The Price Point
The Price Point is a series written by News Editor Brendan Tan and News writer Amrit Das, covering recent economic events and providing Stuyvesant students with an easy understanding of critical economics concepts that affect our day-to-day lives.
Reading Time: 2 minutes
As Stuyvesant students prepare to enter the world, understanding the economy becomes an essential skill. In today’s society, knowledge of economics provides us with a foundation for navigating financial issues, understanding the effects of public policy on the market, and making informed decisions about our own personal finances.
End of Government Shutdown Brings Valuable Information
After six weeks, the longest government shutdown in the country’s history has ended and federal economic data is once again available. On November 20, the Bureau of Labor Statistics released the September monthly job report, which was delayed due to the government shutdown; the report showed an unexpected 119,000 new jobs in September. However, many exhibit cautious optimism of this reading—for example, unemployment increased to 4.4 percent. The hospitality and healthcare industries recorded the most growth, but, concerningly, sectors tied with producing goods shed jobs due to decreased imports. This was coupled with weak growth in the service sector and government firings, as part of the current administration’s agenda. Overall, this economic picture can be summed up in one word that many investors do not like: uncertainty.
AI Investment Panic Causes Severe Market Downturn
This past week marked a terrible one for investors in the stock market. Key indicators such as the Dow Jones Industrial Average were down $1,470 (-3.11 percent); the S&P 500 was down $133 (-2.00 percent); and the NASDAQ was down $466 (-2.07 percent), as compared to the past five days at closing on Thursday evening. This downturn is attributed to the uncertainty of AI technologies and their valuation, prompting investors to seriously consider if we are in an AI bubble; a weakening labor market; and rampant inflation. The last two contribute to uncertainty over the Federal Reserve’s actions at its next meeting and thus this downslide in stocks.
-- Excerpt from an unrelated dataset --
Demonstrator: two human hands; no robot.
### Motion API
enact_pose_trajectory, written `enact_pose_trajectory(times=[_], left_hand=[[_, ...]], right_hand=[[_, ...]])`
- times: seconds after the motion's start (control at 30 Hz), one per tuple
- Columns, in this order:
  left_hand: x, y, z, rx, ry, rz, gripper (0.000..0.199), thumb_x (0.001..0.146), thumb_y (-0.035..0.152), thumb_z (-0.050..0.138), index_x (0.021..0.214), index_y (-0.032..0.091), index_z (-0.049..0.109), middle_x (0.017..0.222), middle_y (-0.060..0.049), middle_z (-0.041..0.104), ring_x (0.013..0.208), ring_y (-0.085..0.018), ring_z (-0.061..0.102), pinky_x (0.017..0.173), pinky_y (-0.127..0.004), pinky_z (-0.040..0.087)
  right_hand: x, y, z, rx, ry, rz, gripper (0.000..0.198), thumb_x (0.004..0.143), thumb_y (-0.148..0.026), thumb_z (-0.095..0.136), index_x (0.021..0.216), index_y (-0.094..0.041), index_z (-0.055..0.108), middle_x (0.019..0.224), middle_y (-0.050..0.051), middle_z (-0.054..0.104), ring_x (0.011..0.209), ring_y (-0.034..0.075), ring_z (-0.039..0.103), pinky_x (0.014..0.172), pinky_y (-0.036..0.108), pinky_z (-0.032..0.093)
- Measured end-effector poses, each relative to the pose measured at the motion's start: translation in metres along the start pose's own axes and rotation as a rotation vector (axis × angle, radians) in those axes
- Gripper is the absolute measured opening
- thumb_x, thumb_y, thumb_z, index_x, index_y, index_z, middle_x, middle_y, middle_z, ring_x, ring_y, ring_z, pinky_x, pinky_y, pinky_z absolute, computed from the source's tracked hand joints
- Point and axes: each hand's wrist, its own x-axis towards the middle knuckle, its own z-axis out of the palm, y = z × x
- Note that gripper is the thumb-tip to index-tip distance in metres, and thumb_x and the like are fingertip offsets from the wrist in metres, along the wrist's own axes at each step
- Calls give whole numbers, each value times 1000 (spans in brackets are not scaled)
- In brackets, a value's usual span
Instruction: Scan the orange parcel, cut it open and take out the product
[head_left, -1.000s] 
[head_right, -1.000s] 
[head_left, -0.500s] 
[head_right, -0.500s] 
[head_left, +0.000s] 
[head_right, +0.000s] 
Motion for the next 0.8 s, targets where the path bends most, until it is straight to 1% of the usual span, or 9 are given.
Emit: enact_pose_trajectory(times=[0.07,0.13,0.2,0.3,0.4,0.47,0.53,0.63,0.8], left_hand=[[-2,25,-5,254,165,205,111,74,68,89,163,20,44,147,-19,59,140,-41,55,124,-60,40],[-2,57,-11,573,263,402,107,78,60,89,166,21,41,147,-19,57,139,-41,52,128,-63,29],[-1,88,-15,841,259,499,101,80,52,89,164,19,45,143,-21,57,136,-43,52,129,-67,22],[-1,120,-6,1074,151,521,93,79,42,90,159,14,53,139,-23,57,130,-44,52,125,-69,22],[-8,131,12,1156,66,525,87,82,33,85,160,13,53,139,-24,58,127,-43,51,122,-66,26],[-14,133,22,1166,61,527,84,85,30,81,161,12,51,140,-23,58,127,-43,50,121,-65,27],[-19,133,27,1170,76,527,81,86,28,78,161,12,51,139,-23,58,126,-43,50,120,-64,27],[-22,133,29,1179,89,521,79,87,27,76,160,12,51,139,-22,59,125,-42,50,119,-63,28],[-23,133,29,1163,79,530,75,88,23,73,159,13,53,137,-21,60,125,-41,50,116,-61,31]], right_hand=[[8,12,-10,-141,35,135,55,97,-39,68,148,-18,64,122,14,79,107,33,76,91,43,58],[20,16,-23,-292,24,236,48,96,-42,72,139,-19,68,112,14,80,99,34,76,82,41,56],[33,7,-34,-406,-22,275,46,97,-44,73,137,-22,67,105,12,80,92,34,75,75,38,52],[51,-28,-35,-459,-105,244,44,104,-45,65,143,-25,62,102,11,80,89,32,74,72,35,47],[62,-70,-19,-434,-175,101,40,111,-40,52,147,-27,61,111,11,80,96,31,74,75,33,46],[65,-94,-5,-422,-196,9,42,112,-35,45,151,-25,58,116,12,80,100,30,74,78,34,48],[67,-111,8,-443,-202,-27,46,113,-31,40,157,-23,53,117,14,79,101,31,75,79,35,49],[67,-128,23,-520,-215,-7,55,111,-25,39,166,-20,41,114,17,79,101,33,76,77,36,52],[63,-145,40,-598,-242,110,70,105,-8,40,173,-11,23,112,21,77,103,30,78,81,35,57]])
Economics Concept of the Issue
Prospect Theory - The Value Function
In prospect theory, the value function describes how individuals evaluate the values of different outcomes. It takes the piecewise form shown above with different equations for gains and losses.
• Reference Dependence: Outcomes are valued as changes relative to a reference point instead of absolute wealth—the function models outcomes based on changes, not absolute values.
• Diminishing Sensitivity: Absolute wealth value’s diminishing to marginal utility of wealth as well as changes in wealth in both gain and loss domains—shown by the curved nature of the graph on both gains and losses.
Ex: The difference in happiness between gaining $10 and $20 is greater than the difference between gaining $1,010 and $1,020.
• Loss Aversion: Losses have a larger psychological impact than gains—expressed via the lambda term (greater than 1) in the loss function, which amplifies negative value.
Ex: A loss of $10 hurts more than a gain of $10 feels good.
• Gain Concavity (Risk Aversion) and Loss Convexity (Risk Seeking): Individuals exhibit risk-averse behavior in the gain domain and risk-seeking behavior in the loss domain—the function is concave (concave down) in the gain domain and convex (concave up) in the loss domain. This is due to diminishing sensitivity, since the possibility of worsening the loss has a smaller impact than improving it, so individuals are willing to take the gamble; the opposite is true for gains.
• Reference Point Kink: Near the reference point (origin), small losses are much worse than small gains are good—the function exhibits a sharp bend (kink) at the reference point.